*** Provided records Section Begins ***
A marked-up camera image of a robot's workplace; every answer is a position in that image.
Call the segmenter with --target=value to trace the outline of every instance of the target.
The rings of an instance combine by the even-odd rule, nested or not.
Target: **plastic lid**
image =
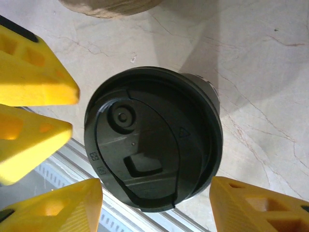
[[[222,154],[221,124],[207,93],[153,67],[103,83],[87,108],[84,141],[106,188],[146,212],[172,209],[203,190]]]

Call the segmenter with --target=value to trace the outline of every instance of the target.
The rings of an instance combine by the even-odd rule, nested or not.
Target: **yellow plastic part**
[[[309,203],[225,177],[210,200],[218,232],[309,232]]]
[[[75,104],[80,91],[47,44],[0,25],[0,104]]]
[[[96,232],[102,207],[99,179],[88,179],[12,204],[1,232]]]
[[[20,180],[71,135],[68,122],[0,104],[0,183]]]

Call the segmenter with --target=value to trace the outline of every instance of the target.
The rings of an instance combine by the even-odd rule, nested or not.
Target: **black strip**
[[[301,207],[309,213],[309,206],[302,205]]]
[[[0,211],[0,223],[7,219],[10,215],[15,212],[13,209],[5,209]]]
[[[38,43],[39,40],[36,37],[35,34],[33,34],[31,31],[28,31],[27,29],[17,25],[16,23],[12,22],[11,20],[3,17],[0,15],[0,25],[6,27],[9,30],[14,31],[15,33],[25,37],[26,39],[31,40],[32,42]]]

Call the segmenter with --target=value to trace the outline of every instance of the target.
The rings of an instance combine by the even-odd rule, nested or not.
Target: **marble floor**
[[[165,0],[120,19],[74,13],[57,0],[2,0],[0,14],[42,37],[81,88],[73,106],[35,107],[74,125],[106,79],[160,66],[210,80],[221,98],[218,175],[309,201],[308,0]],[[208,190],[180,210],[210,231]]]

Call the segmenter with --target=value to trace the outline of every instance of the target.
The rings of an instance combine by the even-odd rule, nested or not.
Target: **yellow triangular support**
[[[79,88],[48,45],[0,16],[0,104],[75,104]],[[32,35],[32,40],[25,35]]]
[[[0,104],[0,183],[24,177],[72,135],[68,122]]]
[[[214,177],[210,200],[218,232],[309,232],[309,203],[297,198]]]
[[[99,179],[88,179],[6,207],[1,232],[96,232],[102,207]]]
*** Provided records Section Ends ***
§ **Task description**
A verbatim copy of the entries, without the pictures, is what this task requires.

§ **Answer to the problem**
A marked-up camera image of a robot's workplace; every answer is a position in that image.
Call the segmenter with --target=value to trace the outline of every instance of the target.
The rings of an instance combine by the even-odd rule, nested or not.
Target: **plastic lid**
image =
[[[222,154],[221,124],[207,93],[153,67],[103,83],[87,108],[84,141],[106,188],[146,212],[172,209],[203,190]]]

Call the segmenter with --target=value to trace the outline of every instance of the target.
The rings of an instance combine by the even-odd rule, nested or not.
Target: **yellow plastic part**
[[[309,203],[225,177],[210,200],[218,232],[309,232]]]
[[[75,104],[80,91],[47,44],[0,25],[0,104]]]
[[[96,232],[102,207],[99,179],[88,179],[12,204],[1,232]]]
[[[20,180],[71,135],[68,122],[0,104],[0,183]]]

Call the segmenter with --target=value to trace the outline of every instance of the target.
The rings of an instance combine by the even-odd rule, nested or not.
Target: **black strip**
[[[301,207],[309,213],[309,206],[302,205]]]
[[[0,211],[0,223],[7,219],[10,215],[15,212],[13,209],[5,209]]]
[[[38,43],[39,40],[36,37],[35,34],[33,34],[31,31],[28,31],[27,29],[17,25],[16,23],[12,22],[11,20],[3,17],[0,15],[0,25],[6,27],[9,30],[14,31],[15,33],[25,37],[26,39],[31,40],[32,42]]]

Call the segmenter with --target=value to trace the outline of every instance of the target.
The rings of an instance combine by the even-odd rule, nested or not.
Target: **marble floor**
[[[165,0],[120,19],[74,13],[57,0],[2,0],[0,14],[42,37],[81,88],[73,106],[35,107],[74,125],[106,79],[160,66],[210,80],[221,98],[218,175],[309,201],[308,0]],[[208,190],[180,210],[210,231]]]

Call the segmenter with --target=value to trace the outline of every instance of the target.
The rings of an instance combine by the even-odd rule, nested or not.
Target: **yellow triangular support**
[[[79,88],[48,45],[0,16],[0,104],[75,104]],[[32,35],[32,40],[25,35]]]
[[[0,104],[0,183],[24,177],[72,135],[68,122]]]
[[[214,177],[210,200],[218,232],[309,232],[309,203],[297,198]]]
[[[99,179],[88,179],[6,207],[1,232],[96,232],[102,207]]]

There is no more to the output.